Global Renewal’s Blog

Where the Surreal is Reality

by davidnliney on Mar.20, 2012, under All

As Told by Volunteer, Nikki Kirk

Standing outside of Selah house stood four women: a young American student, a Cambodian social worker, an Indonesian training center coordinator and a Korean American mom.  All of different backgrounds & cultures, but with the same heart and one goal … to find children for the safe house who are at risk of being trafficked or who have had a traumatic experience and need healing.

As we gathered together to start our excursion to the villages, we invited our elderly tuk tuk driver to join us in a prayer.  He had been diligently duct taping the roof of the seated wagon to the poles that were holding it up, but obliged us as we began.  The roads to the many villages are not paved & the conditions put a tremendous beating on the vehicle which is why he was preoccupied.  We pray for guidance, discernment & His grace, as we journey out with hope.

Entering the villages, everything seems surreal.  I feel like I’m on a movie set depicting a historical war, just waiting for the director to yell cut and the backdrop & props would be rolled away.  But the reality of actual families living in these one room shacks sink in and it’s hard to believe that in this century, people still live in these conditions.  I also wonder if the guests at the luxury resort hotel that we just passed by, know who their real neighbors are.  They look out into their backyard forest, ordering room service in their deluxe suite, but do they truly see?

As we further our journey, the children greet us with curious looks & timid smiles.  Some of them in their limited English say hello back to us.  We hand out lollipops from our bags and each child replies with a happy thank you.  The highlight of their day was probably receiving this treat and some of the children call out to their friends & siblings to hurry and get a sweet, that’s what they called it.

We proceed to talk to families and village leaders.  We tell them why we are here and listen to stories of personal incidents.  More importantly, we ask them about any children whose situation might put them at risk of being a potential victim.

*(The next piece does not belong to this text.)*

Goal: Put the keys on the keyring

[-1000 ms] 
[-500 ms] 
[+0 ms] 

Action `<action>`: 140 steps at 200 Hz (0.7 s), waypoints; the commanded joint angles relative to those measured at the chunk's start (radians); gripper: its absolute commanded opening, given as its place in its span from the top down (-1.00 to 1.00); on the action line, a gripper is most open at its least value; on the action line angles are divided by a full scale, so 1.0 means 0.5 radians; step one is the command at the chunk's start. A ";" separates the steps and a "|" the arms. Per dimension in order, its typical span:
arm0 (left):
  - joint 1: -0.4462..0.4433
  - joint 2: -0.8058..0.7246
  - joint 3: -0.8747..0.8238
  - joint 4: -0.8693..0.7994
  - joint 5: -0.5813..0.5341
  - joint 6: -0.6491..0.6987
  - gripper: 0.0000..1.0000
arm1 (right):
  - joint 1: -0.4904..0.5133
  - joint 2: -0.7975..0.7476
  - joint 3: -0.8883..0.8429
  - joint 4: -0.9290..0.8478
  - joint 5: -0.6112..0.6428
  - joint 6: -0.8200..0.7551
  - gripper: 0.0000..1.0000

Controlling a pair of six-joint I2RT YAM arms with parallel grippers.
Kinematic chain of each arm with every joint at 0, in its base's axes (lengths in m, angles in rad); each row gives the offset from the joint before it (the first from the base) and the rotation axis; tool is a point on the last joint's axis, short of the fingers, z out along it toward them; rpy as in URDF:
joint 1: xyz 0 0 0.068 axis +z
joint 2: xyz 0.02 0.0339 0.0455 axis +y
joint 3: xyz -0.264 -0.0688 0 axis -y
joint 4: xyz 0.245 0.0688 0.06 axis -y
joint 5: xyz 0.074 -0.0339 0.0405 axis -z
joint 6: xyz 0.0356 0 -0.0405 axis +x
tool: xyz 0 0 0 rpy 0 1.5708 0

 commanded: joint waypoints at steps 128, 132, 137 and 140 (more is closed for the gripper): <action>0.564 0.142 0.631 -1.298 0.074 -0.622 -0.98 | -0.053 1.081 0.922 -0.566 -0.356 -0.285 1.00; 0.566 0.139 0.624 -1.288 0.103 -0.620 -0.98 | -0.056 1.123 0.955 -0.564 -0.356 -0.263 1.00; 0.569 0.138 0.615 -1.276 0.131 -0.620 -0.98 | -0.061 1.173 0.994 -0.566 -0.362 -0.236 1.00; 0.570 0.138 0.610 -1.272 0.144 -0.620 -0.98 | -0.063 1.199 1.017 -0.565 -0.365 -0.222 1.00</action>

The toughest part of my day was visiting a family who lived next to a prison.  The father was a guard there and their three-year-old daughter was abducted & violated.  While listening to her story, I didn’t even realize that there were tears on my cheek, until one of my friends pointed it out.  I quickly composed myself to gather her information, write it down, and to take a picture of her for my report.  I don’t know if it hit close to home because I have a baby girl the same age or if it was because I was staring at such an innocent little face or seeing how small she was, but it broke my heart into pieces.  The shattered sound played into my soul knowing what she has endured and realizing that she didn’t even know what was happening to her.  But I was there to give support & to try to help, so I needed to remain strong.

In the end, it was these daily trips to the many villages that we visited over the course of a few days that I can say were one of the most productive & meaningful times in my life.  I felt closest that I had ever felt to Him, seeking Him, asking daily for strength, understanding the bigger picture, and pleading for guidance and hope.  I am thankful for the opportunity to be a part of this group of strong, spirit filled women who all have a tender heart for the children.  I am both humbled and proud to call them my sisters.

As I pray the children in, I await the day when I will return back to Selah House.  I look forward to see it filled with the smiling faces of children who know that they are loved, have a true purpose in their life and a bright future.  Until then, my heart is filled with joy as I hear about the progress of two of the little girls that I have photos of from my trip.  I know that they have been received into Selah House and that they are a blessing to us all.